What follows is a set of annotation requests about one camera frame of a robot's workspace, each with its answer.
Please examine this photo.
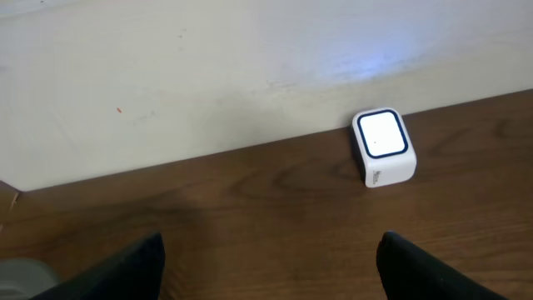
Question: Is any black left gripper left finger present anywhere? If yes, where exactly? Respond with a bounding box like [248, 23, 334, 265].
[32, 232, 166, 300]

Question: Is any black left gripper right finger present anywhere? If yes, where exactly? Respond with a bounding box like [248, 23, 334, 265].
[376, 231, 503, 300]

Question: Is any grey plastic shopping basket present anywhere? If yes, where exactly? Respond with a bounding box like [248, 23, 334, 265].
[1, 258, 60, 300]

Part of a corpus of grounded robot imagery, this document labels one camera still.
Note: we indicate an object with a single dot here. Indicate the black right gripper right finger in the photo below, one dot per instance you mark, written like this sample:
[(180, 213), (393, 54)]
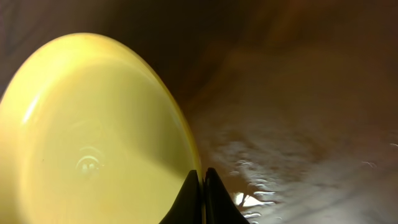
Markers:
[(219, 206)]

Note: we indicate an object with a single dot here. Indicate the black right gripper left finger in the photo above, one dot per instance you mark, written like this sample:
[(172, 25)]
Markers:
[(187, 207)]

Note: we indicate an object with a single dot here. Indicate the yellow plate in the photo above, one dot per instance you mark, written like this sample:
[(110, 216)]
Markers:
[(90, 134)]

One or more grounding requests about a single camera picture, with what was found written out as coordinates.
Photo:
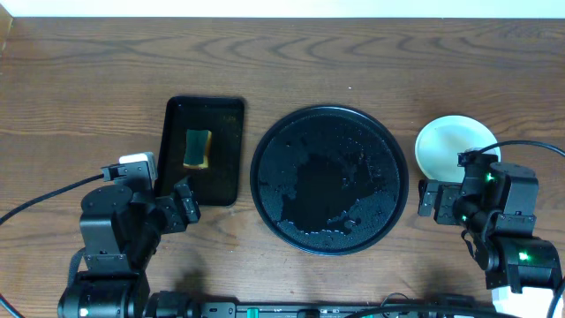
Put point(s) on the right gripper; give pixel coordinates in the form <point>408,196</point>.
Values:
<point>448,193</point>

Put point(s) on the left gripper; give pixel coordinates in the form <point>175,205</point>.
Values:
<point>186,205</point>

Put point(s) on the light blue plate front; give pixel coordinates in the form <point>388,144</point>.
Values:
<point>440,141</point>

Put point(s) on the orange green scrub sponge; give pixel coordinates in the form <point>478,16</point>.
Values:
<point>197,148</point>

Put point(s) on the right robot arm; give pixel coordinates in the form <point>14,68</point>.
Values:
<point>494,205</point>

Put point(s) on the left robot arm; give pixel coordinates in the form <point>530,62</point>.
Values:
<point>122,226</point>

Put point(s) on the black rectangular tray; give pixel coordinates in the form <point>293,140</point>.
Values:
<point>224,118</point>

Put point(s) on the black round tray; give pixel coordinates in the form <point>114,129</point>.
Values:
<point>329,180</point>

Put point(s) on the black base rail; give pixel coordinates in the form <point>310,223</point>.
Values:
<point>394,310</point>

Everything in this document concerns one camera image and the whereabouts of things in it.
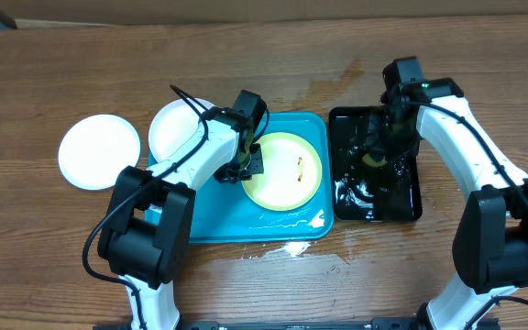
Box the teal plastic tray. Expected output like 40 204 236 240
190 112 334 244

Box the green and yellow sponge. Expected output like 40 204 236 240
362 153 388 168

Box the white plate at tray corner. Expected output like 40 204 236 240
148 99 200 162

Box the black mounting rail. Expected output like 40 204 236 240
92 316 501 330

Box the black tray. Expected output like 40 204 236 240
329 106 423 222

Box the white plate with sauce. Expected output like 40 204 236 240
58 114 141 191

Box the yellow plate with sauce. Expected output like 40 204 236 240
242 132 323 211

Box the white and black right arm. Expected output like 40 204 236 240
367 95 528 329

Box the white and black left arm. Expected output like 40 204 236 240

******************************

Instructions for the task:
What is needed is a word-for-word repeat of every line from the line with "Put point(s) on the left robot" to the end of the entries above; leave out the pictures.

Answer box:
Put point(s) on the left robot arm; give pixel coordinates in the form <point>530,62</point>.
Values:
<point>122,226</point>

Put point(s) on the black rectangular tray; give pixel coordinates in the form <point>293,140</point>.
Values:
<point>224,118</point>

Put point(s) on the black round tray; give pixel coordinates in the form <point>114,129</point>.
Values:
<point>329,180</point>

Put point(s) on the black base rail; give pixel coordinates in the form <point>310,223</point>.
Values:
<point>394,310</point>

Everything in this document concerns one camera image and the whereabouts of things in it.
Box the teal plastic tray. Expected output like 40 204 236 240
190 112 334 244

Box the green and yellow sponge. Expected output like 40 204 236 240
362 153 388 168

Box the white plate at tray corner. Expected output like 40 204 236 240
148 99 200 162

Box the black mounting rail. Expected output like 40 204 236 240
92 316 501 330

Box the black tray. Expected output like 40 204 236 240
329 106 423 222

Box the white plate with sauce. Expected output like 40 204 236 240
58 114 141 191

Box the yellow plate with sauce. Expected output like 40 204 236 240
242 132 323 211

Box the white and black right arm. Expected output like 40 204 236 240
367 95 528 329

Box the white and black left arm. Expected output like 40 204 236 240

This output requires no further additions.